Com discurso crítico ao prefeito Gilberto Kassab (PSD) e ao adversário tucano na disputa eleitoral, José Serra, o candidato do PMDB à Prefeitura de São Paulo, Gabriel Chalita, defendeu ontem uma devassa nas contas do município, ao participar da série Entrevistas Estadão. A exemplo de sua propaganda, o peemedebista destacou seu bom relacionamento com a presidente Dilma Rousseff e com o governador Geraldo Alckmin (PSDB), fez ressalvas ao Bilhete Único Mensal do petista Fernando Haddad e acusou candidatos, sem citar nomes, de apresentarem "projetinhos midiáticos".

"Faria isso (devassa) não como uma medida de percepção, mas como uma medida de organização e de objetividade. Faria uma auditoria das contas", disse Chalita. O candidato aproveitou o tema para criticar Serra - ao assumir a Prefeitura em 2005, o tucano revisou contratos da gestão Marta Suplicy (2001-2004) e disse que a antecessora do PT não havia deixado dinheiro suficiente em caixa para pagar credores do município.

"Serra foi incorreto com a Marta, quis destruir a imagem dela", afirmou. "Ele (Serra) suspendeu pagamentos. Eu não quero chegar e descumprir os contratos."

Nessa linha, Chalita não pregou o fim da inspeção veicular, embora já tenha feito críticas ao serviço nos últimos meses. Ontem, o peemedebista disse não ser correto exigir que carros novos passem pela fiscalização e que deveria ser feito um estudo técnico para determinar a partir de quantos anos de uso um veículo deve ser inspecionado.

Em uma das críticas mais duras a Kassab, Chalita comparou o atual prefeito a Celso Pitta (1997-2000). "Nem o (ex-prefeito Paulo) Maluf teve os bens bloqueados", afirmou, referindo-se a uma liminar da Justiça contra Kassab, posteriormente revogada. O candidato disse ter uma "relação fantástica" com Alckmin e comemorou a cassação da liminar que o impedia de usar imagens de Dilma na TV. Leia abaixo os principais trechos da entrevista.

Trânsito. Chalita afirmou ser capaz de aproximar Dilma e Alckmin para ampliar a rede do metrô em São Paulo. "O que vamos fazer é ajudar o governo do Estado e trazer o federal para o metrô", disse.

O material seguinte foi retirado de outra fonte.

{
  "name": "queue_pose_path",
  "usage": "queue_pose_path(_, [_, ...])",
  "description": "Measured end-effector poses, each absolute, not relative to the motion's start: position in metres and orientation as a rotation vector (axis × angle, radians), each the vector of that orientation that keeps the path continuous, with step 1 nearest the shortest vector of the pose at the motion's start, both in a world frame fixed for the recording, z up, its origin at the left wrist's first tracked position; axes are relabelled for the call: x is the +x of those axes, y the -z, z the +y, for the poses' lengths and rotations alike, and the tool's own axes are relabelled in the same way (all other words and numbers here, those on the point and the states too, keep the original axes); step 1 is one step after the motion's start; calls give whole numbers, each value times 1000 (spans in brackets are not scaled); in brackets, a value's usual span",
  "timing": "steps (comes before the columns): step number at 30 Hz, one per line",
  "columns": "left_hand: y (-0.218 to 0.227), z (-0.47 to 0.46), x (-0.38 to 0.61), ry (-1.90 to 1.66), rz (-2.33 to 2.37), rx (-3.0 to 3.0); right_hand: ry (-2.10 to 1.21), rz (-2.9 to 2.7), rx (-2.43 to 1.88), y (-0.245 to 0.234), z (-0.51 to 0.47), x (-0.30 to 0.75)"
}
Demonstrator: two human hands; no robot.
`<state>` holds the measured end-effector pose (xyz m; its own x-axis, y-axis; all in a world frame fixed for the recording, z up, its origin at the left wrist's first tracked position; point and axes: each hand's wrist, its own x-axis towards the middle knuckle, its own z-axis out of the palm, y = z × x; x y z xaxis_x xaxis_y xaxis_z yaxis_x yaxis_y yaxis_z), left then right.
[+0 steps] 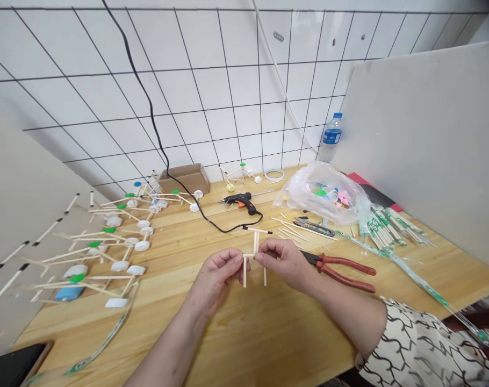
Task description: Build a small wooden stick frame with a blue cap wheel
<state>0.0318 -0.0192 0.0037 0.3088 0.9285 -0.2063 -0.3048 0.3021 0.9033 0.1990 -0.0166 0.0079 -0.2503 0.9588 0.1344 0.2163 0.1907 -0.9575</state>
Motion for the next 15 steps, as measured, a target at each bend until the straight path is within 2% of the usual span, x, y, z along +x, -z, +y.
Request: queue_pose_path(15, [-6, -21, 33, -991, 1031, 1049, -981, -1727, -1144, 0, -15, 198])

Na sua opinião, mais do que dinheiro, a Prefeitura deveria acelerar a aprovação das obras do sistema e criticou a falta de apoio federal nos projetos. "Eles estão pondo dinheiro no metrô no Brasil inteiro e em São Paulo não."

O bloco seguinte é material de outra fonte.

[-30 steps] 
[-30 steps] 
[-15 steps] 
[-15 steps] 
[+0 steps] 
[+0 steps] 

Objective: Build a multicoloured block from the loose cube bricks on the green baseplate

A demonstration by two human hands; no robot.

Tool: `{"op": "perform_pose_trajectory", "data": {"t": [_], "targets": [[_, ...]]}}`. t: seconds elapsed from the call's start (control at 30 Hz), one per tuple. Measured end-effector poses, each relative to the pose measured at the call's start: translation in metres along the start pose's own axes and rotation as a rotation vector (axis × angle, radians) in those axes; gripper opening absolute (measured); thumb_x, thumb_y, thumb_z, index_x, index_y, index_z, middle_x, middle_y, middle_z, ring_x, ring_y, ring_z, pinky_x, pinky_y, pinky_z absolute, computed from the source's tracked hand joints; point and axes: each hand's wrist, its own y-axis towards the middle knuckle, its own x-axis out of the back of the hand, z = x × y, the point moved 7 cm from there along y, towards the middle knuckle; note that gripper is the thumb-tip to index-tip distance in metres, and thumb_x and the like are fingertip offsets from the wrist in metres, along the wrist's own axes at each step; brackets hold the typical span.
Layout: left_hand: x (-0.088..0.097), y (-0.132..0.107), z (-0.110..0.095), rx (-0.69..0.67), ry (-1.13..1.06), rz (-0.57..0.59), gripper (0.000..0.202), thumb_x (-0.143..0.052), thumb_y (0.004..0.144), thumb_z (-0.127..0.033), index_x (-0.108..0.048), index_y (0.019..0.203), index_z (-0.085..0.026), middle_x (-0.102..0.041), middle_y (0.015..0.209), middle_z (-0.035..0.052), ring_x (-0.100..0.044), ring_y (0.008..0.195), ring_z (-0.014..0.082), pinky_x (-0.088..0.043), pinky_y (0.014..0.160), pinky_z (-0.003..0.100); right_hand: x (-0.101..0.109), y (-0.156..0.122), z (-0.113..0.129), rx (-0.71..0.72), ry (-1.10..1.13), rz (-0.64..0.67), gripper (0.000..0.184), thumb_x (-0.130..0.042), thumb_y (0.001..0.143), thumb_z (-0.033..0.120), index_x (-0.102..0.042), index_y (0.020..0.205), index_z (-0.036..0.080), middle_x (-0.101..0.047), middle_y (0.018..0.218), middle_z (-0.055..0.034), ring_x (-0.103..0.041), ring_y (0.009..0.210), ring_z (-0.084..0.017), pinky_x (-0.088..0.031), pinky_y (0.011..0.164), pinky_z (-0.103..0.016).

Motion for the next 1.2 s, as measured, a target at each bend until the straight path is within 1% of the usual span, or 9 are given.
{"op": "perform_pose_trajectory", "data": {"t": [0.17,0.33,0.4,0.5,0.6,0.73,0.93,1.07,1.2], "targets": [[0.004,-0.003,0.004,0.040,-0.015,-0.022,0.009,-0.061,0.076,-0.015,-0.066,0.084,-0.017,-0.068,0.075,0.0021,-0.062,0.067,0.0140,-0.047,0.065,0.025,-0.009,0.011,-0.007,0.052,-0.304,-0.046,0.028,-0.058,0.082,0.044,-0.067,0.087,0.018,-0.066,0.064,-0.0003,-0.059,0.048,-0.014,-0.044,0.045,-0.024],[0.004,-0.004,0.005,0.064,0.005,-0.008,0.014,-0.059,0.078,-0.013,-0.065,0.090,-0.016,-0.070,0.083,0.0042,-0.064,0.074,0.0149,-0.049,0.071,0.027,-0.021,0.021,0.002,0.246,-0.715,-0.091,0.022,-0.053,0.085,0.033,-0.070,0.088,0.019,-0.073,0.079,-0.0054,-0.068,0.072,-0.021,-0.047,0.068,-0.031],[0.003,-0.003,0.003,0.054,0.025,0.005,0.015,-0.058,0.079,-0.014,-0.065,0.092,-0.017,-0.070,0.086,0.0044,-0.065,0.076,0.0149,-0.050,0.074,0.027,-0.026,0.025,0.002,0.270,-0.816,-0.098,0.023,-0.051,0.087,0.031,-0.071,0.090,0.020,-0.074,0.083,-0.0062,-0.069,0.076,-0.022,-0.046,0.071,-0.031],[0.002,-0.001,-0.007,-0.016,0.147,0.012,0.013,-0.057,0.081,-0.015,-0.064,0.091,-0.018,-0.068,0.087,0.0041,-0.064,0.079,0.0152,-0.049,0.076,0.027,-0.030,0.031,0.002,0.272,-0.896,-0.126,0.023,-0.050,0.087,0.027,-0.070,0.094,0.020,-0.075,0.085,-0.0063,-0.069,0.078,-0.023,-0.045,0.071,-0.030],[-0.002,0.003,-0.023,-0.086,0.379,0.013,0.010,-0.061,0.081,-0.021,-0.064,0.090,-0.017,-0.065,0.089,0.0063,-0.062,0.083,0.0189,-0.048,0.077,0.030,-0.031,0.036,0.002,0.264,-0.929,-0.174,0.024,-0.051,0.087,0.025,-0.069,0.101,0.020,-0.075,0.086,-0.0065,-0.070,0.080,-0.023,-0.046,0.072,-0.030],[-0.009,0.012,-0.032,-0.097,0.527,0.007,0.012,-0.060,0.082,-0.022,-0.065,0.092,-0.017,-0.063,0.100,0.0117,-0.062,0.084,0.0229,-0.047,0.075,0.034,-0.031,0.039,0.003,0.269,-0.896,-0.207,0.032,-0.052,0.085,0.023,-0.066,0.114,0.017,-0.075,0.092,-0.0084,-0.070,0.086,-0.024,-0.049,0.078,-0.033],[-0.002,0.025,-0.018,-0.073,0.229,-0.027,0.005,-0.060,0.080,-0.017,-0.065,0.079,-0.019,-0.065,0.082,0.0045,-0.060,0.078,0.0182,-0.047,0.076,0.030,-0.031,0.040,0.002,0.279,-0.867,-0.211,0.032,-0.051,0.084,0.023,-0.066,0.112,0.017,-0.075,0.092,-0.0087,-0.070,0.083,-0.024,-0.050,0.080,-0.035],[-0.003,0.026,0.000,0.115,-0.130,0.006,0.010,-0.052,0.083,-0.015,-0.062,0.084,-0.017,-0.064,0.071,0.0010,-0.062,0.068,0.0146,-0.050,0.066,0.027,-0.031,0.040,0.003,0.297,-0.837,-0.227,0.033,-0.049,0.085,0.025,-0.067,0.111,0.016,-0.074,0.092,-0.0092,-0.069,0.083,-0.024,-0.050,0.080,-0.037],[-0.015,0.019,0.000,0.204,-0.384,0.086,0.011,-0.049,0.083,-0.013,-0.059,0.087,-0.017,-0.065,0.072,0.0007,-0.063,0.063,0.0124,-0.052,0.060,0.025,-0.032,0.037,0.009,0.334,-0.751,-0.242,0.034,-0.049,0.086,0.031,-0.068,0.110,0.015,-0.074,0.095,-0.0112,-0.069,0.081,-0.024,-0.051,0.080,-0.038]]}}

O peemedebista disse ser contrário ao pedágio urbano e propôs um sistema de ônibus na zona leste que contaria com semáforo inteligente e itinerários de longa distância. "Os ônibus farão um percurso direto até seu destino, sem parar."

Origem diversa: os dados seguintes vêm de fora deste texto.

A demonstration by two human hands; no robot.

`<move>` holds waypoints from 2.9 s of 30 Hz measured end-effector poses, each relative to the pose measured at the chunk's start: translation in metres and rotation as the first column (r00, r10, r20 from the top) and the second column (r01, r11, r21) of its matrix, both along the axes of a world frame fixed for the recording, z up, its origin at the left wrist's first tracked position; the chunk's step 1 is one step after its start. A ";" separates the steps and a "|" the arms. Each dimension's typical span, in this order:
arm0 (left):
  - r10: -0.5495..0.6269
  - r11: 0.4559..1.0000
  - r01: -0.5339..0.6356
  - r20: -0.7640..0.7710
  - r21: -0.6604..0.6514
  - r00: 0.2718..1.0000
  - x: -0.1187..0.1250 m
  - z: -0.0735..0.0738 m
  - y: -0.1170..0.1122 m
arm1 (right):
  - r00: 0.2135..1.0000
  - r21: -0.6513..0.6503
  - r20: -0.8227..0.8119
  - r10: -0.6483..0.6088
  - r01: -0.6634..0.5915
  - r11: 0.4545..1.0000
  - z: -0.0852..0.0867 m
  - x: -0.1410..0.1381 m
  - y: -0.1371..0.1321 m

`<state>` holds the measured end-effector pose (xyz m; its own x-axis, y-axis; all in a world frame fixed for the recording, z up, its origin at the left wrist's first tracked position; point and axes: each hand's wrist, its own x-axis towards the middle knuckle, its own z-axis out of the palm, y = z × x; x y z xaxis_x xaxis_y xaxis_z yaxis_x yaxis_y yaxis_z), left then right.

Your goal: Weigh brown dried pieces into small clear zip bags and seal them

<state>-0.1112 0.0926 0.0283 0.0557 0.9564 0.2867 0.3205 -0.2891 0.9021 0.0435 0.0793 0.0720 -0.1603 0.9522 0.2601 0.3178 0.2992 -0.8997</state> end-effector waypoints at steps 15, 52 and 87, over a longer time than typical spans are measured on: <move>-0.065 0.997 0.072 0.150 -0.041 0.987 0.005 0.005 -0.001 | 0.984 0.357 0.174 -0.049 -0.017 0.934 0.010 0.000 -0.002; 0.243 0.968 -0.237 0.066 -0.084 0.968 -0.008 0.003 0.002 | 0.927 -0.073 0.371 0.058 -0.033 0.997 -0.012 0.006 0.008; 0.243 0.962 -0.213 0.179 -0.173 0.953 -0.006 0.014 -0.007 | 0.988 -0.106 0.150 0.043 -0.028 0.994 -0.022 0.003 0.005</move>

Haddad. Chalita também alfinetou o adversário petista, ao dizer que a proposta de Bilhete Único Mensal "confunde o usuário". Haddad quer adotar um pagamento mensal que permitiria ao passageiro fazer quantas viagens quisesse no período.

"Ela não mexe na estrutura do transporte", disse. "Não é uma proposta consistente para melhorar o sistema, transforma o caos (do transporte público) num caos um pouco maior. Não me parece uma proposta de melhoria."

Professores. Ex-secretário estadual de Educação, Chalita defendeu aumentos para os professores, mas não citou valores. "Professor ganhava o que ganha um juiz. Esse seria o ideal", disse, avisando que não se tratava de uma promessa. O candidato a vice de Serra, o ex-secretário de Educação Alexandre Schneider (PSD), também foi criticado. "Não foi uma gestão boa. Das quatro capitais do Sudeste, São Paulo foi a única a não atingir as metas do Ideb."

Ponte aérea. O peemedebista elogiou seu correligionário do Rio, o prefeito Eduardo Paes. Além de citar que a rede de monitoramento de vias públicas do Rio é maior que a de São Paulo, disse que o projeto Porto Maravilha, na região portuária da capital fluminense, é uma inspiração para recuperar o centro paulistano. "Faria o mesmo projeto para o centro. Criaria uma unidade gestora. É um órgão de gestão."